■ **Problem to solve**:
Within the listing, each line that has the string "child" should be copied.

Start of Data to process

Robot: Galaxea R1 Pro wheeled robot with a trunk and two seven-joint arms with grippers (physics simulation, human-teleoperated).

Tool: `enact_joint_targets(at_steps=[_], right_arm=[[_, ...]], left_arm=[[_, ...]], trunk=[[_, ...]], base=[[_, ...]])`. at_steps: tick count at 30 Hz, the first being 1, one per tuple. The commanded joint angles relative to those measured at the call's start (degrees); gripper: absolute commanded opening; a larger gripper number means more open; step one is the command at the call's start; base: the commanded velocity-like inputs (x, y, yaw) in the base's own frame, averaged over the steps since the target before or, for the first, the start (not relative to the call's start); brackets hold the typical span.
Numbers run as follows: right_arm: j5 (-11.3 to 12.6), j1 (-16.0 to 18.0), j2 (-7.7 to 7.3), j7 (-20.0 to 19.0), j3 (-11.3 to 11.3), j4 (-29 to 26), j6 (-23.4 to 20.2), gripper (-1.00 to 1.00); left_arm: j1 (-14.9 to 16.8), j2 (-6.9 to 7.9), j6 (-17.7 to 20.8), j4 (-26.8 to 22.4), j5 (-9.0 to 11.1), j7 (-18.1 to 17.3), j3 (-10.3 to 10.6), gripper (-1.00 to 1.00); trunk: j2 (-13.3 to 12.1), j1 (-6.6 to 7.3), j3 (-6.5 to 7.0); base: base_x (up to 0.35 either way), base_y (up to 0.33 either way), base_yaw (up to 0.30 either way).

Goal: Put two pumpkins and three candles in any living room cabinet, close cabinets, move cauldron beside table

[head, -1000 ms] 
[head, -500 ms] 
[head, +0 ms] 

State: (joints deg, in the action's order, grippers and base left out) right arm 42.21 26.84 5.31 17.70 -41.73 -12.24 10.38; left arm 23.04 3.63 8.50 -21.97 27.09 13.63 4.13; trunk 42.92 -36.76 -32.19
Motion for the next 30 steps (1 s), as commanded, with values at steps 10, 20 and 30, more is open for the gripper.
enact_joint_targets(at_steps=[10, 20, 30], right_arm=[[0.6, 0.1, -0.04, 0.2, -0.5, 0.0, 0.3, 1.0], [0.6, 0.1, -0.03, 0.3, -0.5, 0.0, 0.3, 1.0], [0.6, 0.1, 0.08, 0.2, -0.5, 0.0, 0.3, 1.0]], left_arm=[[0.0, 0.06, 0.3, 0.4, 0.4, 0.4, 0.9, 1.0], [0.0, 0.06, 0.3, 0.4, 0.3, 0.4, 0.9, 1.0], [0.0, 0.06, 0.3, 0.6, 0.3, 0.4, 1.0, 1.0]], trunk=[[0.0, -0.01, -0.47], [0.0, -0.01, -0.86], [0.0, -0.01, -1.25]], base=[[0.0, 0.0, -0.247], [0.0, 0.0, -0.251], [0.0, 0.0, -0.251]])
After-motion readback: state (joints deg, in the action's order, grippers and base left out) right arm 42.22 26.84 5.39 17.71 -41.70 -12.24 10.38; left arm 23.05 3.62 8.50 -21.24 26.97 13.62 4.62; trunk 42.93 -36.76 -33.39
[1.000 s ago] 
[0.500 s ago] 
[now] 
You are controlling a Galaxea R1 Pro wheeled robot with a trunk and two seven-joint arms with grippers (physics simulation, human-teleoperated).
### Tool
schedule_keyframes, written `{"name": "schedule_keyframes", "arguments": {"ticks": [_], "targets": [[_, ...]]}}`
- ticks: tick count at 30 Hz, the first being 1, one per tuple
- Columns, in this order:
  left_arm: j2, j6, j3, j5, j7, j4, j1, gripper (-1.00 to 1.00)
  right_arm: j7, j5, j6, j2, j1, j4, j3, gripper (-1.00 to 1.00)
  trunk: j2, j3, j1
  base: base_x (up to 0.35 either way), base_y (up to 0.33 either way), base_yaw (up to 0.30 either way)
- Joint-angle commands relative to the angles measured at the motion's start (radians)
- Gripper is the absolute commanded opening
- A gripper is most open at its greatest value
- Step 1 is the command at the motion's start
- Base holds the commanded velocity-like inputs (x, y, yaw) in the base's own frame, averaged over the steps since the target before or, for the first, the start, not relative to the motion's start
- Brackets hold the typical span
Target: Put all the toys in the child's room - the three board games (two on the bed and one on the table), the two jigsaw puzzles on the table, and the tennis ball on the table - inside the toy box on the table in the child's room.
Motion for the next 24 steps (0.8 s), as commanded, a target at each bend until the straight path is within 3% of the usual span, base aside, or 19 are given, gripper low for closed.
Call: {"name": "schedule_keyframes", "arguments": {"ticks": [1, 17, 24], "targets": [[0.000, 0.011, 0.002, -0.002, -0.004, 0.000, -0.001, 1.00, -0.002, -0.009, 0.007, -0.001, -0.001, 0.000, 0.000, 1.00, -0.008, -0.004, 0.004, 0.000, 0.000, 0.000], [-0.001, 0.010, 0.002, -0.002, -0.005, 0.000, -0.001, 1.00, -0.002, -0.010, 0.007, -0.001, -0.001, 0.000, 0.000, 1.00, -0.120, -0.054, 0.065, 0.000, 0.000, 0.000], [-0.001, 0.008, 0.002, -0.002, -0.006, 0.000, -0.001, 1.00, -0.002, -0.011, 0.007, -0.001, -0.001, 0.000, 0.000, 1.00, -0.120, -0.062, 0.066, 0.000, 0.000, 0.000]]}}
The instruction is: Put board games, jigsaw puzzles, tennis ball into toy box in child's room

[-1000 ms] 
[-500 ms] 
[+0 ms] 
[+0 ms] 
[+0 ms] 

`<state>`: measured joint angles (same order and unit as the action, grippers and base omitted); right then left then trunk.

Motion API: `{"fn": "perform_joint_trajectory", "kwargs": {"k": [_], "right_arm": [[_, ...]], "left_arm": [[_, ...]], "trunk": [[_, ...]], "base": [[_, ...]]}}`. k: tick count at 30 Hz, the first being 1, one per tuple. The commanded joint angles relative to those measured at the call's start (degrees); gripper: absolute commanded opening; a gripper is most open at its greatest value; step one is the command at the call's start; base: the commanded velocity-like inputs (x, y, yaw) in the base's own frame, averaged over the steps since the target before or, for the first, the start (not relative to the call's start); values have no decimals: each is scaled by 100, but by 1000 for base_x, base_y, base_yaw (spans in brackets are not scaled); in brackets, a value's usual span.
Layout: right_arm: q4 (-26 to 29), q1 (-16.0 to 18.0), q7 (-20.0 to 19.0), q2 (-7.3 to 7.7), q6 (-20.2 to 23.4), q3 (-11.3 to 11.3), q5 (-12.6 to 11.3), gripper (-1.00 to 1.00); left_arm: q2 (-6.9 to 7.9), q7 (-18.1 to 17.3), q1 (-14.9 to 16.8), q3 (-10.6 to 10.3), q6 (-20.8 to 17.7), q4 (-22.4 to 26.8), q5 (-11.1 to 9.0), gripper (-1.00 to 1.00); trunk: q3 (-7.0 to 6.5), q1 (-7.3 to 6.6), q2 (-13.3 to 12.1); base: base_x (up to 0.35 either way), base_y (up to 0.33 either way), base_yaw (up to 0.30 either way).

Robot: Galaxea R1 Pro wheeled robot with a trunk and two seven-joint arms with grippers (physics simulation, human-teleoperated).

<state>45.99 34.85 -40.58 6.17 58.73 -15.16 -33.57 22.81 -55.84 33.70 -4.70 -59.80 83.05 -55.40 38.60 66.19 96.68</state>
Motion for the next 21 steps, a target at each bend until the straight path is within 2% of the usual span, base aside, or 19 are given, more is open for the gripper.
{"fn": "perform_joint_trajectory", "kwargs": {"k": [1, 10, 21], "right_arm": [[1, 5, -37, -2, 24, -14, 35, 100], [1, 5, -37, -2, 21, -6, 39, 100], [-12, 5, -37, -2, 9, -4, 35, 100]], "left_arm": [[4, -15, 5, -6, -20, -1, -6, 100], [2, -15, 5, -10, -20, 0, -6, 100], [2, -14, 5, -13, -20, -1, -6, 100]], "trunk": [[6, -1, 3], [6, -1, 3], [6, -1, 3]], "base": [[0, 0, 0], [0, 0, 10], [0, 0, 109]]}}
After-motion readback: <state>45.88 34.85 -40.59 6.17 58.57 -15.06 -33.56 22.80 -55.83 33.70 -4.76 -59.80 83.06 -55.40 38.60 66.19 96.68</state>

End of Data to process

■ **Your solution**:
Target: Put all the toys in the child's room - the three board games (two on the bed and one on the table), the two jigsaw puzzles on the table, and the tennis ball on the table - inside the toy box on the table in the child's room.
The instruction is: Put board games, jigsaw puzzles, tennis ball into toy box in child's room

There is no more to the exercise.